Programas de combate à fome perderam verba
Chico Menezes ressaltou que o país já vivia um aumento da pobreza e da insegurança alimentar que foi agravado pela pandemia de Covid-19. Segundo ele, desde 2004 o país não vive situação tão grave em relação ao número de brasileiros sem ter o que comer.
O pesquisador diz que, enquanto Paulo Guedes culpa a classe média pelo problema, o governo suspendeu o auxílio emergencial em meio à crise sanitária, reduziu seu valor a menos da metade e mantém milhares de pessoas sem renda à espera de aprovação para recebimento do programa Bolsa Família.
Ele lembrou ainda que o Conselho de Segurança Alimentar, órgão do governo para criação de políticas públicas sobre segurança alimentar e pesquisa sobre a fome no país, foi extinto no governo Bolsonaro.
Para Rodrigo Kiko Afonso, diretor-executivo da Ação da Cidadania, uma série de políticas públicas que ajudaram a tirar o Brasil do mapa da fome foram desmobilizadas, o que levou ao retorno do país à lista dos que têm mais de 5% da população convivendo com a fome. Afonso lembra que o estoque regulador do governo não está sendo utilizado.
O programa previa que o governo comprasse excedente de produção para estoque, e liberasse o produto quando a produção diminuísse e o preço aumentasse.
Além disso, nos últimos dez anos, a redução da área plantada de arroz foi de 50% e de feijão caiu 76%. Segundo ele, o programa de incentivo aos pequenos produtores, responsáveis pela produção de itens da cesta básica, passou por uma acentuada redução de orçamento, caindo de R$ 1,3 bilhões, em 2014, para R$ 150 milhões, em 2020.
Rodrigo Afonso avalia que a volta da fome no país não foi causada pela pandemia de Covid-19. Para ele, a crise sanitária agravou a situação de perda de emprego e renda, mas a falta de investimentos em políticas públicas foi o maior retrocesso na área.

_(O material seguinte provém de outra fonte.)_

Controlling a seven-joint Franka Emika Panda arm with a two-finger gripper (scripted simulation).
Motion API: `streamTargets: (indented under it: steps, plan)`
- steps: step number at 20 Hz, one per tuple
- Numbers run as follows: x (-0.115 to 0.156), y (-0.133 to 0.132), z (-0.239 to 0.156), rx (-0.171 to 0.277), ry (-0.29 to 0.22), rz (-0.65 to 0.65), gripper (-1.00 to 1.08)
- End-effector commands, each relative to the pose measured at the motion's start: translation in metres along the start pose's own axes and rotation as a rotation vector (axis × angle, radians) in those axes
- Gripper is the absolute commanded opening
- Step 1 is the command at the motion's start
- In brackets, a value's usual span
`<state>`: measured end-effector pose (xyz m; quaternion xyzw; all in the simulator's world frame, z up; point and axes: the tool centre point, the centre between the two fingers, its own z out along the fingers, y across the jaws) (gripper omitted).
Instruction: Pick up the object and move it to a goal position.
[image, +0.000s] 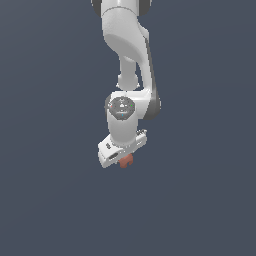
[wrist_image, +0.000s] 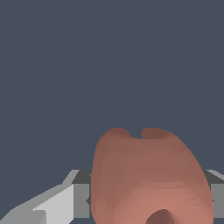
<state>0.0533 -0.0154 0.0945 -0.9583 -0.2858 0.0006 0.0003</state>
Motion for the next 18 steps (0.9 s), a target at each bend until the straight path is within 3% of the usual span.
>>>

“Ninguém é a favor do desperdício de alimentos, mas a declaração do ministro demonstra desconhecimento sobre o problema da fome no país, porque não é assim que se resolve o problema. Distribuir estes alimentos não é política pública para reduzir a insegurança alimentar. É preciso gerar renda e emprego para que estas famílias não dependam de cestas básica”, disse o diretor da Ação da Cidadania.